People v. Hill

Decision Date28 January 2022
Docket Number1019,KA 19-01644
Citation201 A.D.3d 1337,160 N.Y.S.3d 518
Parties The PEOPLE of the State of New York, Respondent, v. Taneasha HILL, Defendant-Appellant.
CourtNew York Supreme Court — Appellate Division

FRANK H. HISCOCK LEGAL AID SOCIETY, SYRACUSE (MATTHEW BELLINGER OF COUNSEL), FOR DEFENDANT-APPELLANT.

WILLIAM J. FITZPATRICK, DISTRICT ATTORNEY, SYRACUSE (DARIENN P. BALIN OF COUNSEL), FOR RESPONDENT.

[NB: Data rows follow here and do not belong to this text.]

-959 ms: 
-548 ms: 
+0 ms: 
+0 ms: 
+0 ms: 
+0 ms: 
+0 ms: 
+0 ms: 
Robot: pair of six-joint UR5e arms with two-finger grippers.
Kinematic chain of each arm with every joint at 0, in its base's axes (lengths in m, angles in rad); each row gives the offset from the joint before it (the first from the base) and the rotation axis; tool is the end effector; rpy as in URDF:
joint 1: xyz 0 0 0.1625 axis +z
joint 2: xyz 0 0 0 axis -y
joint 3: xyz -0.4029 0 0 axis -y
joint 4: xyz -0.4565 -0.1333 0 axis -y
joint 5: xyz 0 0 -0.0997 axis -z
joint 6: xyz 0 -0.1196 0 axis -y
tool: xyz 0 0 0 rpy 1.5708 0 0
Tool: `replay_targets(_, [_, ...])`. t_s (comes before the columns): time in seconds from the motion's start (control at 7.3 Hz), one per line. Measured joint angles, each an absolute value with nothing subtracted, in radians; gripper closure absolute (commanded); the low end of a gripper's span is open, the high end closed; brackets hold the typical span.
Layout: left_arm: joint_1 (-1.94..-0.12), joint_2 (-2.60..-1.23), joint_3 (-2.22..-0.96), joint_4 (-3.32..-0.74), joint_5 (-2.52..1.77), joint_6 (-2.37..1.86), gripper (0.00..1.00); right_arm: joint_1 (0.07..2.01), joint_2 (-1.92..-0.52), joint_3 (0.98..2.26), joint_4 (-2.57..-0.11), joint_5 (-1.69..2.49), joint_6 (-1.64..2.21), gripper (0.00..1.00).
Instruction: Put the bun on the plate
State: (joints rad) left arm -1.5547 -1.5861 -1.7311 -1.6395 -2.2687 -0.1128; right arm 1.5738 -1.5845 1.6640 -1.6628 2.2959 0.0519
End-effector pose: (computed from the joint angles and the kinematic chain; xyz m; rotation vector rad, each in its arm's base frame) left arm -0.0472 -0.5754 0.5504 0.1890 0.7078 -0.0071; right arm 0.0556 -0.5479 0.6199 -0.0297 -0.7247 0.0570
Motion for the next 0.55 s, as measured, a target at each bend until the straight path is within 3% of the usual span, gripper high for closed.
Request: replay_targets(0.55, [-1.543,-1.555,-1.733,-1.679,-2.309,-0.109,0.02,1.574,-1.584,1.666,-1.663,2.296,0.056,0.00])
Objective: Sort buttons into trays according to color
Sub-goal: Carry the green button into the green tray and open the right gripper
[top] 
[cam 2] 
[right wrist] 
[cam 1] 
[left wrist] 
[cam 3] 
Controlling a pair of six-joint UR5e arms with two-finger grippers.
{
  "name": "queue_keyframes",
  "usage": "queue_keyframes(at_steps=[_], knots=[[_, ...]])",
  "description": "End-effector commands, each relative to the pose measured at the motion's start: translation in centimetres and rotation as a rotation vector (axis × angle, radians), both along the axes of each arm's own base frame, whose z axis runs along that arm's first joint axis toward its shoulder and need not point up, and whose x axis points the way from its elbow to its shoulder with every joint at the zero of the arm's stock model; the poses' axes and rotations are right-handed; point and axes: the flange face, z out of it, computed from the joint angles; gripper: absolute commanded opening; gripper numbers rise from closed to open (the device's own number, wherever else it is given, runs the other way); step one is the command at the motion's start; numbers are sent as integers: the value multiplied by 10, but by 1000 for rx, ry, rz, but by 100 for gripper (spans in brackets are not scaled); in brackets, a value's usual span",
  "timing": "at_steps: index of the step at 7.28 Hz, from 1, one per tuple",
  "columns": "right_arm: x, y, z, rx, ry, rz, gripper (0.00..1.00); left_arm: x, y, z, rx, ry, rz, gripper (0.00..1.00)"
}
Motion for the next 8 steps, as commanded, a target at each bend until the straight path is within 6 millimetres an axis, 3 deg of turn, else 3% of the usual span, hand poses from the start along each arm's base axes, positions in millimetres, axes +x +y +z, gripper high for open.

PRESENT: SMITH, J.P., CARNI, NEMOYER, CURRAN, AND BANNISTER, JJ.

MEMORANDUM AND ORDER

It is hereby ORDERED that the judgment so appealed from is unanimously affirmed.

Memorandum: On appeal from a judgment convicting her upon a jury verdict of 58 counts of falsifying business records in the second degree ( Penal Law § 175.05 [1] ), defendant contends that County Court erred in admitting exhibits 5, 6, 7, 17 and 18 in evidence.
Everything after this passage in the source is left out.